Noventa y seis perillanes de mejor o peor condición que abarrotaban el humilde colegio, la escuela de pueblo, perdida, chata, medio abandonada, medio derruida a la salida del pueblo que regentaba el buen maestro don Felipe, con su guardapolvo gris oscuro, casi negro, de porte imponente, algo sombrío, de gesto adusto y semblante taciturno, maestro venido de fuera, de alguna capital que nunca confesó, maestro venido a desasnar y comer caliente y dar paseos largos con un libro en las manos, leyendo, mientras caminaba.
Don Felipe, siempre en la memoria agradecida de mi padre, maestro de escuela, maestro de pueblo, don Felipe, maestro llegado al pueblo de mi padre para hacerse cargo de la escuela, con un pasado incierto, desconocido, cuando llegó viudo y con dos hijas, la Justa y la Irene, señoritas que quedaron solteras, de por vida, ilustradas, distantes y solemnes como entonces solo podían llegar a ser las señoritas. . .con su halo de misterio y de frustrada pena que nadie sabía . . .por qué ni desde cuando.

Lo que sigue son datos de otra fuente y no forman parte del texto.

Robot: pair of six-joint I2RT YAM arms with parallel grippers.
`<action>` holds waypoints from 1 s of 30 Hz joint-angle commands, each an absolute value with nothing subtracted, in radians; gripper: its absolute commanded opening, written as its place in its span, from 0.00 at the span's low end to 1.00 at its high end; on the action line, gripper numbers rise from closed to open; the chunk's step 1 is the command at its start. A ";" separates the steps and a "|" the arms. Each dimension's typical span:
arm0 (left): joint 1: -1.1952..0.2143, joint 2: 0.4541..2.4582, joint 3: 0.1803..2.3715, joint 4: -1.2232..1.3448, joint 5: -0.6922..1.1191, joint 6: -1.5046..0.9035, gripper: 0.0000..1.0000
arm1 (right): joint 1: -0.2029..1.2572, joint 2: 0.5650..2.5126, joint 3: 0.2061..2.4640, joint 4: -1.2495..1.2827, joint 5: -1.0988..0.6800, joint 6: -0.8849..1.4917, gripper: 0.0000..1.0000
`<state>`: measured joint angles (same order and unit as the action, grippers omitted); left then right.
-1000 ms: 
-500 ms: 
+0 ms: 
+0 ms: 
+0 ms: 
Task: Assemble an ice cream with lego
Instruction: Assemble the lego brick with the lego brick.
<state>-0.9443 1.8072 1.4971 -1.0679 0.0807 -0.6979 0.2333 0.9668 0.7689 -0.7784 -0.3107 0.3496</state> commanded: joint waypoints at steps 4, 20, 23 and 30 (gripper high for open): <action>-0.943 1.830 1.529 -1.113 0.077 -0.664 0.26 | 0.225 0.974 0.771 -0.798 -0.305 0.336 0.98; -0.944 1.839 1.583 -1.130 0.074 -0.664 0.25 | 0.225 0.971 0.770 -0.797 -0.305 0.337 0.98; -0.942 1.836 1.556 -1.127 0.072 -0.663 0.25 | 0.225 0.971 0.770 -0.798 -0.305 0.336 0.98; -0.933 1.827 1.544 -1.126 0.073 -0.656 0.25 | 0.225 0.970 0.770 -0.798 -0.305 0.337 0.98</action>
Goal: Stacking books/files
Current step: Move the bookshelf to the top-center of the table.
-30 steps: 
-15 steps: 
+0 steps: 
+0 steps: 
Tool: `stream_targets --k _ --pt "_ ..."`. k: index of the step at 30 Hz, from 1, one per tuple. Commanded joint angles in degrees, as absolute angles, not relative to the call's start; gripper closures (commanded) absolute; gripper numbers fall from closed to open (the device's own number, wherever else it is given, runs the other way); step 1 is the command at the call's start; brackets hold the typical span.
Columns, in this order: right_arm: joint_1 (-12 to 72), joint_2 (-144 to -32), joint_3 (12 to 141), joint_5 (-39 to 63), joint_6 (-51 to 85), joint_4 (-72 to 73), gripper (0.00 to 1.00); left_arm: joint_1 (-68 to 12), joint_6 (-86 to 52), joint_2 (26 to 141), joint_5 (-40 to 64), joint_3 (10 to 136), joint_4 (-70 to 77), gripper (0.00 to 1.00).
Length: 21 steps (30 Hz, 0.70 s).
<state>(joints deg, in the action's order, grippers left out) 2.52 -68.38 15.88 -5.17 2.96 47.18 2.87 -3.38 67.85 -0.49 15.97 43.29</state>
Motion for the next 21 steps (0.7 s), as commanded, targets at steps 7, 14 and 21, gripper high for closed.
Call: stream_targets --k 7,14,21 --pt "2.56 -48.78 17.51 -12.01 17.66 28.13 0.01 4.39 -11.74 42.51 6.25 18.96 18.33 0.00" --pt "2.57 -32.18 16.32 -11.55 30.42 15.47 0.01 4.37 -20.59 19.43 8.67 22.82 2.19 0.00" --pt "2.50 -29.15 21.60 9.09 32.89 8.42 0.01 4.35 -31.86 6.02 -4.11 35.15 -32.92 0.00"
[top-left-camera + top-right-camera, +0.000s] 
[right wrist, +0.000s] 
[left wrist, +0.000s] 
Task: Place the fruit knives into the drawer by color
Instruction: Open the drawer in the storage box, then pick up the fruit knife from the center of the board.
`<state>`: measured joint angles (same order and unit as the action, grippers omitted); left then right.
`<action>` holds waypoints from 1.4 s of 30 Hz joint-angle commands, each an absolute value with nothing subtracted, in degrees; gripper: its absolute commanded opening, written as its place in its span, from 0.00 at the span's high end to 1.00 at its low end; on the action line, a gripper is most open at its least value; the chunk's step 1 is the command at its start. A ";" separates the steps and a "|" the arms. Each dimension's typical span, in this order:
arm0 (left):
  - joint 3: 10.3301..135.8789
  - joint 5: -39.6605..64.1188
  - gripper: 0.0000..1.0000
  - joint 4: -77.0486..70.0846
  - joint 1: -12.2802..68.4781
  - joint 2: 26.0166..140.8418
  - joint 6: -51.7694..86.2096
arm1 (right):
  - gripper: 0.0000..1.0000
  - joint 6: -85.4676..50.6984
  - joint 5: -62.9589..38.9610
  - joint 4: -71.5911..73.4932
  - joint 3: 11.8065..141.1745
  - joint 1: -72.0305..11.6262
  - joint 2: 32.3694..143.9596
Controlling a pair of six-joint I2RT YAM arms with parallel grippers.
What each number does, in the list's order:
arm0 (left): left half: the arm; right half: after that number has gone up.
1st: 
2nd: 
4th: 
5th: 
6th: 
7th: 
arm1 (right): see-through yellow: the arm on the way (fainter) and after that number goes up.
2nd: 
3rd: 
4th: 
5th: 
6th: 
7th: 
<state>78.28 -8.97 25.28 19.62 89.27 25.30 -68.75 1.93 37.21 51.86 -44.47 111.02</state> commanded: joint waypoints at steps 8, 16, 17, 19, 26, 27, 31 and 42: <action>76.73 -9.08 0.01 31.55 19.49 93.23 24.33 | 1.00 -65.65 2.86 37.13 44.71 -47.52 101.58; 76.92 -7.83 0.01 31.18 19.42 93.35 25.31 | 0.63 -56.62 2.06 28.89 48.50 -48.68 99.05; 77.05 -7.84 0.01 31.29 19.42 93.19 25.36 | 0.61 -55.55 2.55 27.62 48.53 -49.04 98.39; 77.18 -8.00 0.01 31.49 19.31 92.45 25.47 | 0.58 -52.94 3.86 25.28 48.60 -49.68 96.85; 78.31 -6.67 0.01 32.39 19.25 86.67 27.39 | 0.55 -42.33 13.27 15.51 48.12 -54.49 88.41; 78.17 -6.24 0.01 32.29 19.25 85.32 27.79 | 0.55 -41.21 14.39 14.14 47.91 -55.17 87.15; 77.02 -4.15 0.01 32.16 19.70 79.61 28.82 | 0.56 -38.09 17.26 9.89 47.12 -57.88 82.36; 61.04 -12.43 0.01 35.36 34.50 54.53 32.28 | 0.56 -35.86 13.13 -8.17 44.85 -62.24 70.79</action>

Mi padre, por su parte lo mentaba a la menor oportunidad y a lo largo de toda su vida, manteniendo una admiración y afecto que no se tambaleó jamás, que arraigó cuando mi padre solo era un chiquillo, un pastorcillo que salía con su rebaño, el rebaño familiar, de varios cientos de ovejas, de tan buena mañana, cuando quería empezar a amanecer y mi padre, hecho un zagal, ya sabía de pastos, de trochas, veredas, rastrojos y lomas, pastoreando jornadas largas, tórridas, interminables, al frente del rebaño que riscaba la modorra ahíto de hierba rala y nutritiva.
Un pastorcillo que, antes de irse a la tarea, aún con la noche cerrada, debía madrugar e ir a casa de don Felipe que le aguardaría para enseñarle «las cuatro reglas», los rudimentos de lo «que debería aprender» mi padre, un mocete que no podía acudir a la escuela y que sin embargo su padre, el señor Francisco, sabía que tendría que sacar tiempo para . . .»aprender esas cuatro reglas», siquiera.
Y así es como, mi padre, un zagalillo espabilado e inquieto acudía regularmente, cuando aún no había amanecido, a casa del maestro de pueblo, don Felipe, a descubrir el mundo desde un cuaderno caligrafiado con letra picuda, limpia, descifrando problemas multiplicar y dividir, de interés y de regla de tres, desentrañando los entresijos de la redacción autónoma, valiente, enriquecedora. . .de la contabilidad más elemental, para un chaval que soñaba con comerse el mundo. . .más allá del horizonte que contemplaba a diario, feliz, mientras modelaba con su navaja una flauta de. . .fresno.
Mientras el maestro don Felipe se arreglaba a diario para llegar a abrir la escuela a su hora, sabio como un viejo . . . maestro, don Felipe.